Today’s digital world is rapidly changing as the boundaries between physical and digital disappear. This has created many opportunities for marketers. But there are hurdles to jump, from adopting new technology that combines online and offline data to acquiring a new skillset that makes sense of the rising tide of data.
Machine learning, data science and predictive analytics are the new and increasingly crucial components that can complement traditional marketing analysis and insight best practice to make brands stand out. Brands that are more technically-savvy and use these latest techniques are better placed to deliver more individually-personalised customer experiences in real time, which is what consumers crave.
Our recent research highlighted a data science skills shortage as the main barrier to adopting data-driven marketing techniques, with two in five marketers (40%) saying this holds them back from delivering effective customer relationship management strategies. As a result of this skills gap, two-thirds of marketers (65%) said they are implementing only basic or segment-based personalisation and only 18% are adopting advanced attribution techniques. Without data skills, brands are at risk of lagging behind in the delivery of enhanced customer experiences as well as gaining marketing efficiencies.
Competing with data science
Over the recent years, interest in data science has been on the rise. This is partly due to the vast quantities of data produced today. But also, it is because of reduced data storage costs, a rise in the prevalence of open source software that facilitates large scale data management, and very advanced analysis and modelling which have helped data science to become a specialist discipline. Regardless of these advances, many organisations are struggling to contend with what, in comparison, are relatively modest data and analytical challenges.
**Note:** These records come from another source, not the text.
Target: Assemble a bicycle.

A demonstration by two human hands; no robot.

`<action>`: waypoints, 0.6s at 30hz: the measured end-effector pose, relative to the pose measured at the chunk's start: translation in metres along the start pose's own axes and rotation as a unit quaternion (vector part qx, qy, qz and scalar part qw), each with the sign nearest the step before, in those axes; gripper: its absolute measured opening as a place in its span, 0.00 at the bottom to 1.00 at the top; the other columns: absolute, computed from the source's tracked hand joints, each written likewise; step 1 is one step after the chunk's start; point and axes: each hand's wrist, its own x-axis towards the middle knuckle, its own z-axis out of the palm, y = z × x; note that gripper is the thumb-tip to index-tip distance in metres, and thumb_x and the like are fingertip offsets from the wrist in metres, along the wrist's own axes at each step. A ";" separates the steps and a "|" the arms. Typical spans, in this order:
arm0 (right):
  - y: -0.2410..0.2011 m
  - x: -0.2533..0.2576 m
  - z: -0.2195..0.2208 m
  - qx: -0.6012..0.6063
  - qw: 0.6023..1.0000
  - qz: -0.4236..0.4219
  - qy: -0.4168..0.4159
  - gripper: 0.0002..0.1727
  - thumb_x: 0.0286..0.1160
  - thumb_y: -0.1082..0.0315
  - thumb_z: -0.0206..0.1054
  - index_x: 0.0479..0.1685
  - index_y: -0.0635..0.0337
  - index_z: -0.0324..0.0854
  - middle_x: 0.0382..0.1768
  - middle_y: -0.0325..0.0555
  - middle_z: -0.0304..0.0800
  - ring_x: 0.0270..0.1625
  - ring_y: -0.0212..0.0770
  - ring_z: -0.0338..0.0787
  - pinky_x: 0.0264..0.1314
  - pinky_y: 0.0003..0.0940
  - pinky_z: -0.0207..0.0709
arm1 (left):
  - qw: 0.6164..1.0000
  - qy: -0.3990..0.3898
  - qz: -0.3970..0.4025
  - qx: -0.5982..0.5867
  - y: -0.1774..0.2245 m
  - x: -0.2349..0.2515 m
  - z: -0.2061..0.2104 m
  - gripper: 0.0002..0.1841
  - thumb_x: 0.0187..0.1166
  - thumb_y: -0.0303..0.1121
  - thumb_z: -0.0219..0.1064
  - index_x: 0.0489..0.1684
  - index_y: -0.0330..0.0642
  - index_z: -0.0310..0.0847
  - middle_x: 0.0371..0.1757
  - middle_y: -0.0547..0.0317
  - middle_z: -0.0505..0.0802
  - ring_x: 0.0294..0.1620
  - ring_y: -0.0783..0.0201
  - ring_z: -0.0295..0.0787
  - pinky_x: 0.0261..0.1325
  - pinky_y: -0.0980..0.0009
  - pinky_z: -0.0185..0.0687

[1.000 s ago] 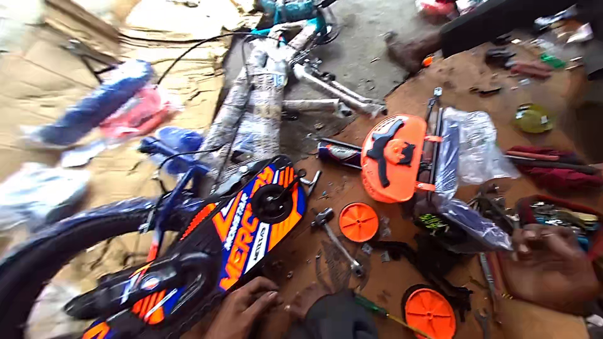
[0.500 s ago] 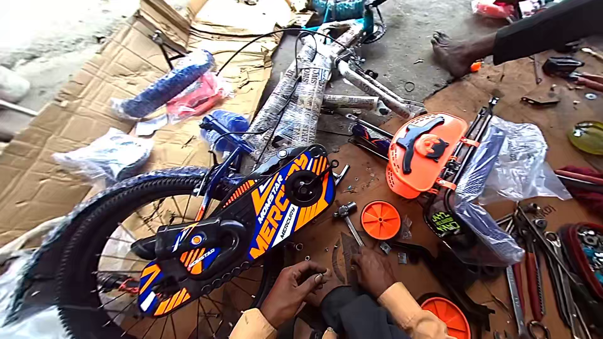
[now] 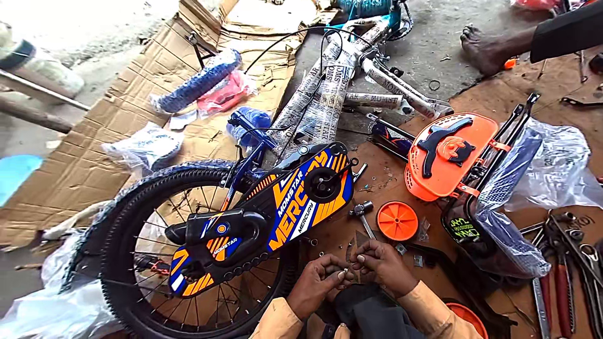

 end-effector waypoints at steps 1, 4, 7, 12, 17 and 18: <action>0.000 -0.002 0.005 -0.004 1.000 -0.023 0.007 0.07 0.79 0.74 0.68 0.49 0.67 0.85 0.45 0.48 0.95 0.44 0.40 0.94 0.51 0.36 0.90 | 1.000 -0.004 0.002 -0.005 0.001 0.002 0.001 0.13 0.82 0.27 0.66 0.60 0.31 0.80 0.50 0.45 0.95 0.47 0.55 0.96 0.54 0.62 0.93; 0.005 -0.004 0.018 -0.001 0.998 -0.059 0.037 0.08 0.74 0.73 0.73 0.47 0.65 0.91 0.43 0.47 0.95 0.45 0.38 0.94 0.53 0.35 0.90 | 1.000 -0.013 0.011 -0.015 0.001 0.005 0.003 0.14 0.81 0.27 0.65 0.62 0.30 0.81 0.52 0.45 0.95 0.49 0.55 0.95 0.54 0.62 0.92; 0.002 -0.004 0.026 0.032 0.997 -0.051 0.044 0.09 0.76 0.73 0.72 0.50 0.67 0.91 0.44 0.48 0.96 0.43 0.38 0.95 0.51 0.34 0.91 | 1.000 0.010 0.023 -0.016 0.003 0.005 0.003 0.14 0.80 0.28 0.69 0.59 0.30 0.82 0.48 0.45 0.95 0.46 0.55 0.95 0.52 0.62 0.93; -0.001 0.000 0.030 -0.023 0.998 -0.062 0.020 0.11 0.81 0.71 0.67 0.55 0.62 0.91 0.46 0.44 0.96 0.42 0.36 0.94 0.51 0.33 0.90 | 0.996 0.074 0.039 0.014 -0.001 0.005 -0.001 0.11 0.79 0.26 0.69 0.55 0.31 0.83 0.43 0.48 0.95 0.39 0.58 0.95 0.43 0.65 0.93; -0.005 0.003 0.034 -0.017 0.998 -0.057 0.005 0.10 0.82 0.72 0.65 0.54 0.63 0.90 0.45 0.45 0.96 0.43 0.36 0.94 0.51 0.33 0.90 | 0.987 0.119 0.072 0.085 -0.008 0.007 -0.008 0.10 0.77 0.31 0.74 0.50 0.36 0.89 0.42 0.54 0.95 0.33 0.63 0.90 0.36 0.71 0.89; -0.005 0.004 0.034 -0.011 0.998 -0.055 0.005 0.10 0.82 0.72 0.65 0.54 0.64 0.90 0.45 0.46 0.95 0.43 0.37 0.94 0.51 0.33 0.90 | 0.983 0.128 0.083 0.104 -0.011 0.007 -0.010 0.10 0.76 0.32 0.75 0.48 0.37 0.90 0.43 0.55 0.95 0.34 0.65 0.90 0.37 0.71 0.88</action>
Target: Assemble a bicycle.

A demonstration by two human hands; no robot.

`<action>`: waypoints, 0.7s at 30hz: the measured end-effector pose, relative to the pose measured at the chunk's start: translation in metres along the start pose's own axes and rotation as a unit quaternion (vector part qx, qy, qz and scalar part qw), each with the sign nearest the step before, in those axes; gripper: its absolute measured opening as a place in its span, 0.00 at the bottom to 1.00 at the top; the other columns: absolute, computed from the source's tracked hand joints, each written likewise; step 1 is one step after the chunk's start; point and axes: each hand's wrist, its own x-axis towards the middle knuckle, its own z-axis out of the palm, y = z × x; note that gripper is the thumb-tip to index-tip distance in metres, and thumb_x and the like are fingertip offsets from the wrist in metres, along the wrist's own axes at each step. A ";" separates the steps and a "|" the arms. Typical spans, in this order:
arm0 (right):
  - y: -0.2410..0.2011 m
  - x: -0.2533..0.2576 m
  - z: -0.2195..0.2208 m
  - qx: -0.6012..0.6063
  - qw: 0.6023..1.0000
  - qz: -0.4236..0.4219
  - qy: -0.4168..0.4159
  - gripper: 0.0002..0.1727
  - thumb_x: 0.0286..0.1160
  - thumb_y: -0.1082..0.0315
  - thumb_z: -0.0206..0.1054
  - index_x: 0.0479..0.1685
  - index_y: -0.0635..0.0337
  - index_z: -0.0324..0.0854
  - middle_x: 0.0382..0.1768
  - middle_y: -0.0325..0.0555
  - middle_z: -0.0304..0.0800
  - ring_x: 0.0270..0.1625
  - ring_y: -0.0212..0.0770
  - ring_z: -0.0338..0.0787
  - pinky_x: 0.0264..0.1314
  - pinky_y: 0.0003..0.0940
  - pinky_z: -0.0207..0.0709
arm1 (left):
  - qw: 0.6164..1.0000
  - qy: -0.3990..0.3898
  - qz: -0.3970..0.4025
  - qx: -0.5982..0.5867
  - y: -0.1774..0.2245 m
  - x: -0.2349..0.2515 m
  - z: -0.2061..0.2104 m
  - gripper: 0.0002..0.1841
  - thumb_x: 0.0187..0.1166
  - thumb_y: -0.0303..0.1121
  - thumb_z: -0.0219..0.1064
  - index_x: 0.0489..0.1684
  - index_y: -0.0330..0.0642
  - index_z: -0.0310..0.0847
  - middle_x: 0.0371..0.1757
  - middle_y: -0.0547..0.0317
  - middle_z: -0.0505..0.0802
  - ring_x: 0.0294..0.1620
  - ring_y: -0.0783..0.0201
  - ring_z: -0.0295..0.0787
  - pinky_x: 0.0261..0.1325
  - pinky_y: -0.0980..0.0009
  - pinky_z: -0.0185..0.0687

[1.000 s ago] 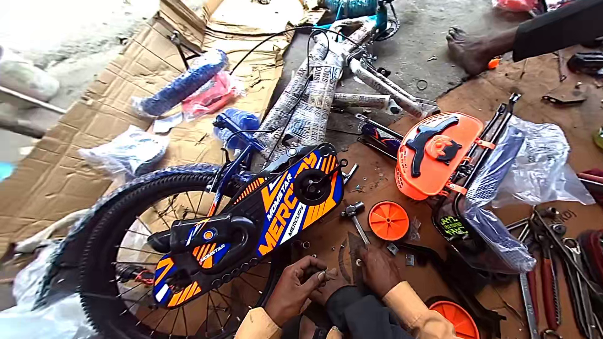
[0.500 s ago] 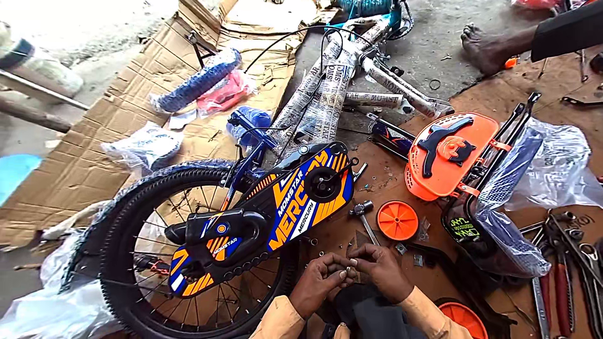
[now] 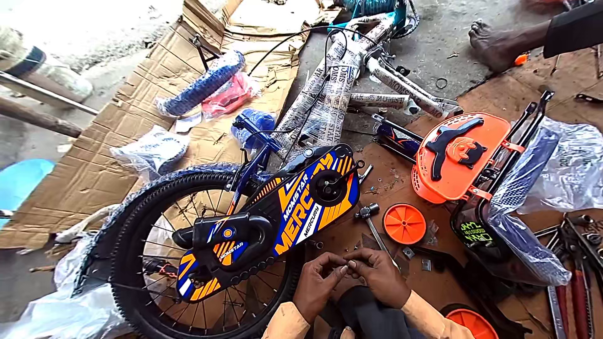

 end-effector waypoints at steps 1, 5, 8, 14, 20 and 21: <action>0.000 0.000 0.000 0.005 1.000 0.002 0.000 0.10 0.82 0.72 0.65 0.54 0.64 0.89 0.44 0.46 0.95 0.42 0.37 0.94 0.51 0.33 0.90 | 1.000 0.010 0.008 0.014 -0.003 0.000 0.000 0.09 0.75 0.33 0.75 0.47 0.39 0.91 0.44 0.57 0.95 0.35 0.65 0.89 0.39 0.71 0.87; 0.003 0.001 0.001 0.022 1.000 0.008 -0.003 0.10 0.82 0.72 0.65 0.53 0.64 0.89 0.44 0.46 0.95 0.42 0.38 0.94 0.51 0.34 0.90 | 0.998 0.048 0.009 0.030 -0.009 0.001 0.002 0.09 0.72 0.34 0.78 0.43 0.40 0.90 0.43 0.58 0.93 0.36 0.65 0.89 0.39 0.71 0.88; 0.003 0.002 0.000 0.024 0.999 0.026 -0.025 0.10 0.83 0.72 0.64 0.54 0.64 0.89 0.46 0.46 0.95 0.44 0.38 0.94 0.53 0.34 0.90 | 0.997 0.068 -0.018 0.012 -0.009 0.000 0.006 0.15 0.71 0.33 0.78 0.50 0.38 0.84 0.43 0.56 0.92 0.31 0.65 0.88 0.34 0.71 0.87; 0.008 0.008 -0.004 0.045 0.998 0.029 -0.033 0.10 0.74 0.70 0.74 0.50 0.63 0.86 0.43 0.45 0.92 0.42 0.38 0.92 0.50 0.36 0.89 | 0.997 0.060 -0.005 0.053 -0.009 0.004 0.007 0.08 0.76 0.33 0.74 0.45 0.39 0.90 0.40 0.59 0.94 0.34 0.67 0.90 0.39 0.73 0.89; -0.013 0.051 -0.039 0.123 0.984 -0.010 0.130 0.09 0.78 0.72 0.70 0.52 0.65 0.86 0.43 0.46 0.91 0.40 0.38 0.89 0.47 0.36 0.85 | 0.935 0.078 0.196 0.284 0.016 0.033 0.004 0.14 0.82 0.34 0.64 0.58 0.39 0.88 0.53 0.57 0.93 0.49 0.69 0.91 0.53 0.72 0.91; -0.015 0.063 -0.046 0.144 0.976 -0.018 0.162 0.10 0.79 0.72 0.70 0.54 0.64 0.84 0.43 0.48 0.90 0.39 0.39 0.89 0.46 0.37 0.86 | 0.909 0.095 0.228 0.337 0.022 0.041 0.004 0.17 0.80 0.36 0.66 0.61 0.38 0.87 0.57 0.54 0.92 0.54 0.65 0.91 0.58 0.67 0.90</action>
Brands have masses of data and need professionals who can gather and organise it in meaningful ways, as well as analyse it to enable them to make smarter business decisions. Marketers with data science and analytics support will see measurably better results, from improving individual customer relationships to understanding which macro-level marketing and media investments generate the biggest return. That’s why, in the last few years, employers from every sector have been increasing their efforts to plug the data science skills gap.
Yet, there is still a notable shortage in skilled data experts in the marketplace. And, while academic institutions race to prepare and adapt enough courses to include the right content, the potential of the data revolution is yet to be fully realised.
Filling the data skills gap
Many brands are aware of their data skills gap, but finding talented people with the right data management and analysis skills is a struggle. Despite their best efforts, many educational and professional training schemes struggle to catch up with the industry’s demands. As a result, organisations are left with no choice but to look for new ways to acquire talent with the necessary data skills.
Creating a holistic data infrastructure requires people with different skills, including technical, insight, analytics, predictive modelling, consulting, reporting and visualisation. It’s expensive and difficult to gain a fast start when building these resources. That’s where partnering with data experts and insourcing specialists can help.
Insourcing presents businesses with the opportunity to accelerate their data opportunities by bringing in the right mix of skills at the right time to drive programmes of change, whether that’s with a business starting their data journey or one looking to fast-track new initiatives. This means that businesses can acquire the exact type of data skills when they require them and pay only for the period they need them for.
These practitioners work on-site as part of the business, integrating with incumbent technologies and processes, supplementing existing resource to enable fast-tracking of data development opportunities. Introducing specialist external data science talent into a business often sees accelerated learning for existing staff, reduced operating costs and rapid assimilation of commercial goals and objectives.
As data continues to proliferate, the challenges of managing it and extracting value will, too. New technologies are helping us keep pace and artificial intelligence in particular offers some exciting opportunities to let machines, rather than people, do some of the clever thinking. However, even with these emerging technologies, marketers will still need to be able to plug them in to legacy systems and use analytically-derived insight to stay ahead. By insourcing specialist resource today, brands can effectively plug the data skills gap.